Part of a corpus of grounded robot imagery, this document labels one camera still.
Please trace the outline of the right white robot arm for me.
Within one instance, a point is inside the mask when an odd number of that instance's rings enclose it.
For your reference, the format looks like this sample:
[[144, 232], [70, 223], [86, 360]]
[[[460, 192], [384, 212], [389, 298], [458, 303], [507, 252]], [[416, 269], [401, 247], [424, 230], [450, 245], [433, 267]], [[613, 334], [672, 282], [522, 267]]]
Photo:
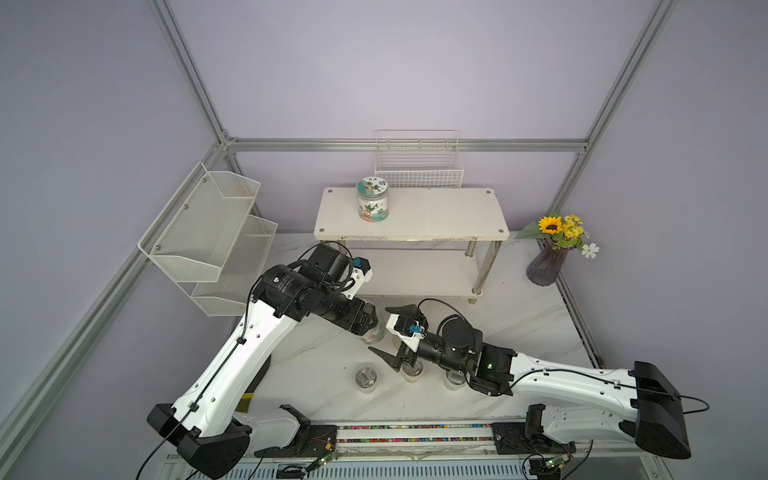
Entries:
[[691, 447], [683, 395], [652, 363], [630, 369], [592, 369], [545, 361], [484, 342], [458, 313], [429, 331], [416, 304], [388, 308], [386, 329], [400, 341], [396, 354], [377, 354], [393, 370], [418, 360], [458, 375], [489, 397], [533, 396], [526, 434], [534, 443], [632, 441], [651, 454], [688, 459]]

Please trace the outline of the seed jar green plant lid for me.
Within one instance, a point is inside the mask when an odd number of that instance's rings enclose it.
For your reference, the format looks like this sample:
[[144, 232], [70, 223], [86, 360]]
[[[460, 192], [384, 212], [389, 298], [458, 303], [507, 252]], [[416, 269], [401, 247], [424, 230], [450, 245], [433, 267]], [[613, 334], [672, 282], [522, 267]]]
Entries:
[[389, 213], [389, 185], [379, 177], [365, 177], [357, 183], [359, 216], [367, 222], [381, 222]]

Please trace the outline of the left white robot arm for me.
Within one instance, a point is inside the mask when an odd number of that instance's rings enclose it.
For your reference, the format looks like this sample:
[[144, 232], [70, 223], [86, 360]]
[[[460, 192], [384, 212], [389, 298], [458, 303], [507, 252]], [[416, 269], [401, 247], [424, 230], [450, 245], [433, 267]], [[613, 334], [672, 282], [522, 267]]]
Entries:
[[236, 407], [274, 349], [304, 317], [314, 314], [357, 336], [376, 326], [374, 306], [356, 295], [373, 270], [360, 257], [350, 265], [352, 274], [345, 281], [311, 261], [267, 270], [249, 293], [239, 327], [201, 376], [175, 402], [150, 411], [148, 424], [198, 473], [219, 479], [244, 456], [252, 428], [235, 418]]

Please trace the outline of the seed jar purple flower lid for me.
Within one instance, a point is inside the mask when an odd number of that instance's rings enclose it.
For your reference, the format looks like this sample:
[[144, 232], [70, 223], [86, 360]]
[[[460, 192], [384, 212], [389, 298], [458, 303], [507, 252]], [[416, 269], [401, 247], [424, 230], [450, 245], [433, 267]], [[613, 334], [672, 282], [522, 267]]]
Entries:
[[361, 340], [366, 345], [374, 345], [380, 342], [386, 334], [386, 323], [382, 320], [378, 320], [371, 329], [361, 336]]

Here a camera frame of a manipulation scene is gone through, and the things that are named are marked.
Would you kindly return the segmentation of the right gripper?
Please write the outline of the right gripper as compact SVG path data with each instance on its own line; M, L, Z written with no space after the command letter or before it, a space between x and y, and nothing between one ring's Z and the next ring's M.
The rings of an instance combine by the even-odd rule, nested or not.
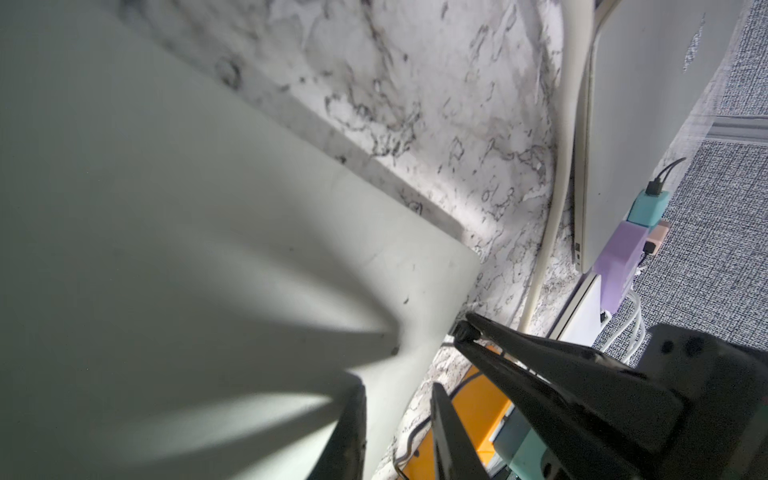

• **What you have to do**
Would you reproduce each line of the material exactly, omitting the images?

• **Answer to the problem**
Part of a corpus of grounded robot imagery, this document labels one camera still.
Please trace the outline of the right white robot arm for me.
Within one instance, a point is inside the mask when an odd number of that instance's rings enclose it.
For your reference, the format looks like this sample:
[[144, 232], [70, 223], [86, 360]]
[[[460, 192], [384, 212], [389, 298], [458, 303], [507, 252]], [[416, 269], [401, 247], [424, 230], [450, 245], [433, 267]], [[613, 334], [672, 282], [522, 267]]]
Photo:
Entries:
[[691, 447], [683, 395], [652, 363], [630, 369], [592, 369], [545, 361], [484, 342], [458, 313], [429, 331], [416, 304], [388, 308], [386, 329], [400, 341], [396, 354], [377, 354], [393, 370], [418, 360], [458, 375], [489, 397], [533, 396], [526, 434], [534, 443], [632, 441], [651, 454], [688, 459]]

Please trace the outline of the seed jar green plant lid for me.
Within one instance, a point is inside the mask when an odd number of that instance's rings enclose it.
For your reference, the format looks like this sample:
[[144, 232], [70, 223], [86, 360]]
[[[460, 192], [384, 212], [389, 298], [458, 303], [507, 252]], [[416, 269], [401, 247], [424, 230], [450, 245], [433, 267]], [[613, 334], [672, 282], [522, 267]]]
Entries:
[[389, 213], [389, 185], [379, 177], [365, 177], [357, 183], [359, 216], [367, 222], [381, 222]]

Please trace the outline of the left white robot arm for me.
Within one instance, a point is inside the mask when an odd number of that instance's rings enclose it.
For your reference, the format looks like this sample:
[[144, 232], [70, 223], [86, 360]]
[[[460, 192], [384, 212], [389, 298], [458, 303], [507, 252]], [[416, 269], [401, 247], [424, 230], [450, 245], [433, 267]], [[613, 334], [672, 282], [522, 267]]]
Entries:
[[236, 407], [274, 349], [304, 317], [314, 314], [357, 336], [376, 326], [374, 306], [356, 295], [373, 270], [360, 257], [350, 265], [352, 274], [345, 281], [311, 261], [267, 270], [249, 293], [239, 327], [201, 376], [175, 402], [150, 411], [148, 424], [198, 473], [219, 479], [244, 456], [252, 428], [235, 418]]

Please trace the outline of the seed jar purple flower lid for me.
Within one instance, a point is inside the mask when an odd number of that instance's rings enclose it.
For your reference, the format looks like this sample:
[[144, 232], [70, 223], [86, 360]]
[[[460, 192], [384, 212], [389, 298], [458, 303], [507, 252]], [[416, 269], [401, 247], [424, 230], [450, 245], [433, 267]], [[613, 334], [672, 282], [522, 267]]]
Entries:
[[361, 340], [366, 345], [374, 345], [380, 342], [386, 334], [386, 323], [382, 320], [378, 320], [371, 329], [361, 336]]

Here a camera frame of a manipulation scene is gone through, and the things that are named are marked.
Would you kindly return the segmentation of the right gripper?
Please write the outline of the right gripper as compact SVG path data with each instance on its own line; M, L, Z written with no space after the command letter or before it, a space between x and y, and nothing between one ring's Z and the next ring's M.
The rings of an instance combine by the even-odd rule, nested or not.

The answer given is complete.